Instruction for the data below: set down exactly the lines from the line with "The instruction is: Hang" to the line with "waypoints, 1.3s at", inclusive, and no others.

START Records provided

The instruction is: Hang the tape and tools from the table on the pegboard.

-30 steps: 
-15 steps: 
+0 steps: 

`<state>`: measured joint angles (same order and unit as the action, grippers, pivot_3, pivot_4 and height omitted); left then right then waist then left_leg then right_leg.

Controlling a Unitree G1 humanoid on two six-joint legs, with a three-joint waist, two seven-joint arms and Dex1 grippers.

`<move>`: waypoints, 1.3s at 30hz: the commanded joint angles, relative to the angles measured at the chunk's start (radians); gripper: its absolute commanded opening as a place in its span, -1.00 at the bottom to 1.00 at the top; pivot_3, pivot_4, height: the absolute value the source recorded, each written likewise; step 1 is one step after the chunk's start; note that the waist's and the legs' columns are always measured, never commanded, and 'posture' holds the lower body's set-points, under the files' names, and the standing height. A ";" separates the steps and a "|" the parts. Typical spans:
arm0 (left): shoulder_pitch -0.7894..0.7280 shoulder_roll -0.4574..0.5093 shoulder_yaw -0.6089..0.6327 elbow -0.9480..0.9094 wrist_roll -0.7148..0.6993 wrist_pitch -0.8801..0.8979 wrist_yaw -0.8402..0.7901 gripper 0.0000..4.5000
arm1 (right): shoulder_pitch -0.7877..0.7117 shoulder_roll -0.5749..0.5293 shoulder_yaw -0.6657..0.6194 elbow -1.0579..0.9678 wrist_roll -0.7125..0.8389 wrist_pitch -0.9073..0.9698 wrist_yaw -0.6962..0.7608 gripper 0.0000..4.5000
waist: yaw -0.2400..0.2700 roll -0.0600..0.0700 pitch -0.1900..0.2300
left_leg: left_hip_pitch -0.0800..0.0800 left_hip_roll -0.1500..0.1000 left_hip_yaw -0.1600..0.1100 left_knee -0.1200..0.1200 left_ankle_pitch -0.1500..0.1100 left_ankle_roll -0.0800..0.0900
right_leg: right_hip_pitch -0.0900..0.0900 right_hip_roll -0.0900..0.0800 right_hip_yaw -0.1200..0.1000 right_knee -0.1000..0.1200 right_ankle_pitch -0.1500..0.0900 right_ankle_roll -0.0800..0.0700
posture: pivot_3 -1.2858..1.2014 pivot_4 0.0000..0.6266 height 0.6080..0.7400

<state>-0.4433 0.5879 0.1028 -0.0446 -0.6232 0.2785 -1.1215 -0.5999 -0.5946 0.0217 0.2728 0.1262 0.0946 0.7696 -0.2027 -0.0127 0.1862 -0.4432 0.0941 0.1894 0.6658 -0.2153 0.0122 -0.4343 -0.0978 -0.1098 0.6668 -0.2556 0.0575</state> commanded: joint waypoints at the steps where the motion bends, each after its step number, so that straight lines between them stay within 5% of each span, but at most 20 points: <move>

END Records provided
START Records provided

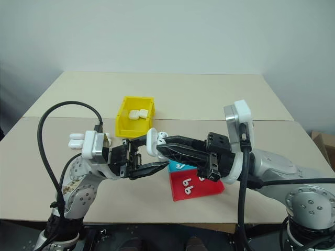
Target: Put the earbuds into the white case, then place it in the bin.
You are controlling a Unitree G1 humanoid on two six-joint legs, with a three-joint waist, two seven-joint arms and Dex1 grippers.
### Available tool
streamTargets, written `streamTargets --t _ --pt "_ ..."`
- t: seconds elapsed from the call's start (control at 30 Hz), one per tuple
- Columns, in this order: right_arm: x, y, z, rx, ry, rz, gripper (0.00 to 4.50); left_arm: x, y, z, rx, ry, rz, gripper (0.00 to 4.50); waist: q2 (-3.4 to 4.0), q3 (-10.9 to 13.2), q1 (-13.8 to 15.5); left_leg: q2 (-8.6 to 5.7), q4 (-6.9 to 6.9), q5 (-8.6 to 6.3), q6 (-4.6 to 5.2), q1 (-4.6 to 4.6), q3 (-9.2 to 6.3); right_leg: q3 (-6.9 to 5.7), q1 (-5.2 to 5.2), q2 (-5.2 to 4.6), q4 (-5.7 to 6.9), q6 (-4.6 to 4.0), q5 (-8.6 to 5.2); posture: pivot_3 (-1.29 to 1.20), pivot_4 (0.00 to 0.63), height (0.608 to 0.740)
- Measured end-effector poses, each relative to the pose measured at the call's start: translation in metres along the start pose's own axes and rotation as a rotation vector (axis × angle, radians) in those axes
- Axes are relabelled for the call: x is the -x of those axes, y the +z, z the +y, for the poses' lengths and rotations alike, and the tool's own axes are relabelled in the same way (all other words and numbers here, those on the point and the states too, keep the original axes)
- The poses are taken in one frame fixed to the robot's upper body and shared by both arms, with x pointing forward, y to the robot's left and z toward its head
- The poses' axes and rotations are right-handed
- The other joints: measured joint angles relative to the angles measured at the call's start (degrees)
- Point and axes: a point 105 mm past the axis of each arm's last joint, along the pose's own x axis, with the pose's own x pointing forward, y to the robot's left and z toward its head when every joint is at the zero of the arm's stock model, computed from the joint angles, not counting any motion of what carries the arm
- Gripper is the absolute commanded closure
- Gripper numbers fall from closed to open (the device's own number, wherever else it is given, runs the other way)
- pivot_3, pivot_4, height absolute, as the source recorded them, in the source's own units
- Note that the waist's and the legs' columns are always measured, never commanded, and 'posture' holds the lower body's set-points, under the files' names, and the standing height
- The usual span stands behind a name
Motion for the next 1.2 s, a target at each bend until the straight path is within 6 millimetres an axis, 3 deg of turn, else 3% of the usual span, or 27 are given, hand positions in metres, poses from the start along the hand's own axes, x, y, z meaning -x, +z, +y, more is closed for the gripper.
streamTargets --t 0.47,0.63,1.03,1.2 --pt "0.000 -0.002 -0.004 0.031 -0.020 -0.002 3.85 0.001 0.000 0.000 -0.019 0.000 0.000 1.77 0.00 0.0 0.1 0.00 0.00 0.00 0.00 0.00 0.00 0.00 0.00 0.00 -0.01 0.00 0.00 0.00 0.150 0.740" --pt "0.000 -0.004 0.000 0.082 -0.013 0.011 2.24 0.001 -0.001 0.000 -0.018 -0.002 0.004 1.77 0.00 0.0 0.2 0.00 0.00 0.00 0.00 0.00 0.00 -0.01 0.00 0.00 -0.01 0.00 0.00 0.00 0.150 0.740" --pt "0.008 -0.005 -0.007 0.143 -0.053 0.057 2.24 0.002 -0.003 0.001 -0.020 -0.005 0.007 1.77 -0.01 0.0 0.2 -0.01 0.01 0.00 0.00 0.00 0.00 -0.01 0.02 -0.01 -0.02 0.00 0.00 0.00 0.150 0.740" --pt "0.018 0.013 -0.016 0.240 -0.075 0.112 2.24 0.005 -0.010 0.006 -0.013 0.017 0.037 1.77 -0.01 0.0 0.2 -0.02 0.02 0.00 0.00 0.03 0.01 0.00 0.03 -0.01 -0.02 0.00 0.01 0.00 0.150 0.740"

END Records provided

- [Task result]:
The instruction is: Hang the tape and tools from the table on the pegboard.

-30 steps: 
-15 steps: 
+0 steps: 

`<state>`: measured joint angles (same order and unit as the action, grippers, pivot_3, pivot_4 and height omitted); left then right then waist then left_leg then right_leg.

Controlling a Unitree G1 humanoid on two six-joint legs, with a three-joint waist, two seven-joint arms and Dex1 grippers.

`<move>`: waypoints, 1.3s at 30hz: the commanded joint angles, relative to the angles measured at the chunk's start (radians); gripper: its absolute commanded opening as a place in its span, -1.00 at the bottom to 1.00 at the top; pivot_3, pivot_4, height: the absolute value the source recorded, each written likewise; step 1 is one step after the chunk's start; note that the waist's and the legs' columns are always measured, never commanded, and 'posture' holds the lower body's set-points, under the files' names, and the standing height. A ";" separates the steps and a "|" the parts. Typical spans:

The output given is complete.